I also think that she believes it could open up a whole can of worms for her, too. And she is definitely less fond of canned worms than I am. Not to suggest I’m overly fond of them either. But I seem to find myself among them all the same.

So how about we meet at some neutral location, like that coffee house where I met Abigail when she wanted to talk?

Just so you know, Myra will know I’m doing that. There will be nothing short of the truth. I think you’ve spoiled me for anything short of the truth. I think there will be no going home again.

Love,

Richard

Matricide

I
sat at that same table with her. The table I’d shared with Abigail, some time earlier. How much time earlier, I wasn’t sure. I guess about … I have no idea. Seemed like years ago, but probably a couple of months. I’m no good with time any more. But I probably said that already.

Vida’s feet reached the railings of her tall chair.

The worry stone sat on the table, looking weighty and important — at least to me — next to my cup of black coffee. I had not yet slid the worry stone over to her side of the table. And she had not yet reached for it. I don’t know what that was about. I don’t know much of anything. I guess I used to think I did, but it’s funny how entirely wrong you can be about a thing like that.

“How did you get here?” I asked. “Did Abigail drive you? Or did you take a cab?”

I had more or less decided, without checking, that Vida had never learned to drive.
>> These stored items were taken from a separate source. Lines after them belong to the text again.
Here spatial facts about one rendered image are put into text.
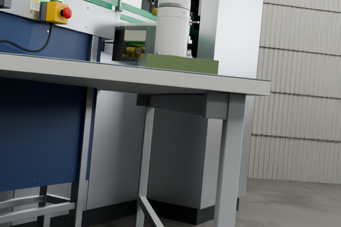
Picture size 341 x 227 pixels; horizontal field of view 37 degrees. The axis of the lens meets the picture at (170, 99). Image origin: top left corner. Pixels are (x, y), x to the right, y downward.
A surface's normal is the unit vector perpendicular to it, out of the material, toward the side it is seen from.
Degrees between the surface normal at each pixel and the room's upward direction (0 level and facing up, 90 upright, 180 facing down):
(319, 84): 90
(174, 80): 90
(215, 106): 90
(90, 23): 90
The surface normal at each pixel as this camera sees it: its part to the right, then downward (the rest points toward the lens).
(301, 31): 0.17, 0.00
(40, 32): 0.87, 0.07
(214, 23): -0.49, -0.05
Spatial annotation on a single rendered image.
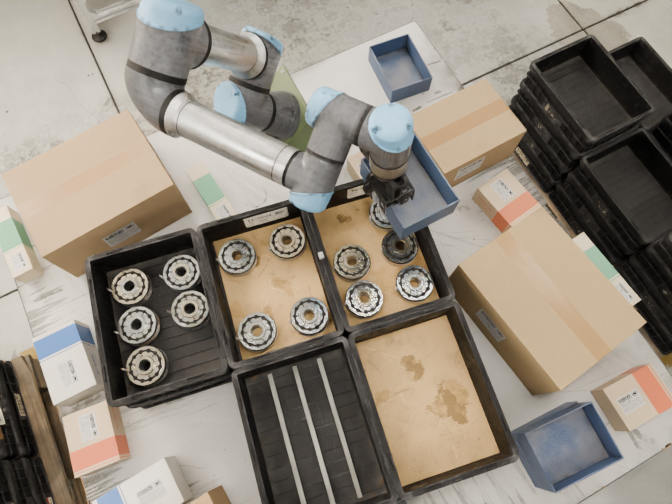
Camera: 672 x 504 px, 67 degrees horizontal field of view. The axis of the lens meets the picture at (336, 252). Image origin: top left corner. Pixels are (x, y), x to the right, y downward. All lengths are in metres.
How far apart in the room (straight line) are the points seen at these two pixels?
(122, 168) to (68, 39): 1.76
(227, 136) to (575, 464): 1.18
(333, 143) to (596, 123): 1.52
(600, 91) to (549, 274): 1.09
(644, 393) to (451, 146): 0.87
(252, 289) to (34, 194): 0.67
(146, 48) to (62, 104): 1.98
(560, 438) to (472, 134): 0.89
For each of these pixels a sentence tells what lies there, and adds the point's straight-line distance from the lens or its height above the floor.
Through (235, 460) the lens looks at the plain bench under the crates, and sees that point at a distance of 1.52.
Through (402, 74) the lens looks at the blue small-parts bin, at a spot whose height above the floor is 0.70.
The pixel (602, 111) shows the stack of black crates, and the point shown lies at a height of 0.49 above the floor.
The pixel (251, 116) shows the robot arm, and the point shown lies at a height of 1.00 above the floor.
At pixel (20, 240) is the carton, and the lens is 1.80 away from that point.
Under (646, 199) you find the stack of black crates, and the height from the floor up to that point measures 0.38.
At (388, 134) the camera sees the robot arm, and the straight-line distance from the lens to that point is 0.85.
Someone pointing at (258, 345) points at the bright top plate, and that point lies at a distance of 1.37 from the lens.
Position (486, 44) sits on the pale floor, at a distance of 3.03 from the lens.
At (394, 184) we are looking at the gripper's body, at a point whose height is 1.32.
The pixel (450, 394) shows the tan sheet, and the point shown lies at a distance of 1.40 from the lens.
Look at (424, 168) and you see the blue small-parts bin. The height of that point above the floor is 1.08.
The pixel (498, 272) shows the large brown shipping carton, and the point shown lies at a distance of 1.42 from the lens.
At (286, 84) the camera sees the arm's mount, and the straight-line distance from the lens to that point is 1.63.
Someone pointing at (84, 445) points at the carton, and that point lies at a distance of 1.57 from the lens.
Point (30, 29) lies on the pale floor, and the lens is 3.42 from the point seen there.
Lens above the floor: 2.19
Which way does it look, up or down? 71 degrees down
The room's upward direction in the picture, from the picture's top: straight up
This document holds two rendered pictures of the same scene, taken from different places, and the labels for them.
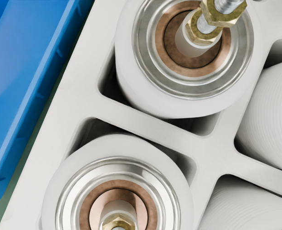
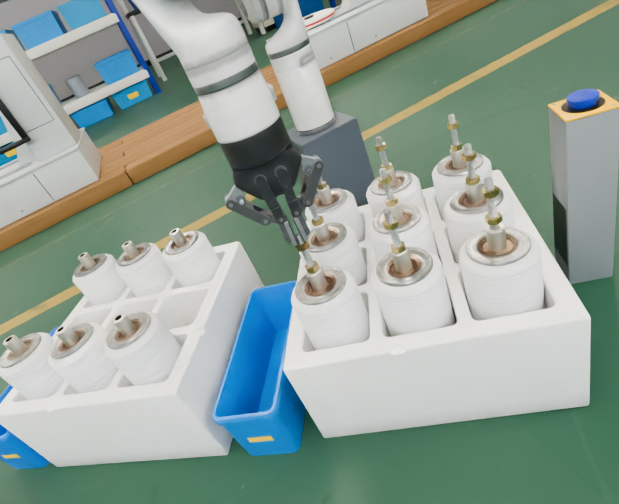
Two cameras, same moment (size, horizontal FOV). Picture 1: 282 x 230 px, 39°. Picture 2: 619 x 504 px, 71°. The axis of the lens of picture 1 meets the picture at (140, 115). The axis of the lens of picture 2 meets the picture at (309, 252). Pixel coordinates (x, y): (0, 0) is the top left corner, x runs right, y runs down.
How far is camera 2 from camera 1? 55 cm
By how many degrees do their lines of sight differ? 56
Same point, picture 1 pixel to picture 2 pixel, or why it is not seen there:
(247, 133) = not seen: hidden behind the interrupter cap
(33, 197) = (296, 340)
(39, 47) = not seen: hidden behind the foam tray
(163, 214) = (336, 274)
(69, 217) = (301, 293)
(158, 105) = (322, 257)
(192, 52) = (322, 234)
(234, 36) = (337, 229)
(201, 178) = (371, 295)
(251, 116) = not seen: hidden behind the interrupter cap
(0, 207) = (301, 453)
“Neither,” she said. “I took the bus. Well. I took three buses.” A silence, while I wondered why I thought that would pass for conversation. “I brought you some things I wanted you to see,” she said.

She slid them across the table to me. Papers. Print-outs from the Internet. I could tell because she’d printed the navigation bars and the ads as well as the text. There appeared to be three or four separate articles, a few pages each, carefully stapled at their corners.

“I forgot to bring my glasses,” I said, turning the top one around and glancing at it. “So I can’t read it.”

“Oh,” she said.

But that was not entirely true. The headline was large enough to read with uncorrected vision. Just not the text.

Only Vida always tells the truth.

It read,
ORGAN TRANSPLANTS AND CELLULAR MEMORY
.

“I’ll take them home and read them,” I said.

“No, you won’t. You’ll take them home, but you won’t read them.”

I bristled, of course. Because she couldn’t possibly know what I would or would not do. And because she was right. I almost said, “How did you know that?” I stopped myself in time.

“Why would you say a thing like that?” I asked instead.

“Because you said it in the exact same voice as when you said you’d come visit me again in the hospital.”

This time I was the one who could only manage, “Oh.”

“It’s like this,” she said. “I understand how you don’t believe me yet. Because you’re not in this body, and you don’t know what I know. But I’m trying to spell it out for you. I’m trying to tell you that … when you walked into that hospital room … I don’t know how to explain it. I thought it might help if you read the articles. I asked you if you believed in love at first sight, but I’m not sure that’s what it was, really. It was just the only thing I knew to say about it. But it’s not exactly like I started loving you the moment I saw you. More like I’d already been doing it for a long time.”

At a loss for what else to say, I said, “OK. I’ll read them.”

It didn’t change her trajectory.

“I guess I thought it was love at first sight because I’ve heard of that. And how did I know it wasn’t that? Because I don’t know how that would feel. I don’t really know much about love in general. No experience. So I just figured that must be what it was. I was guessing.”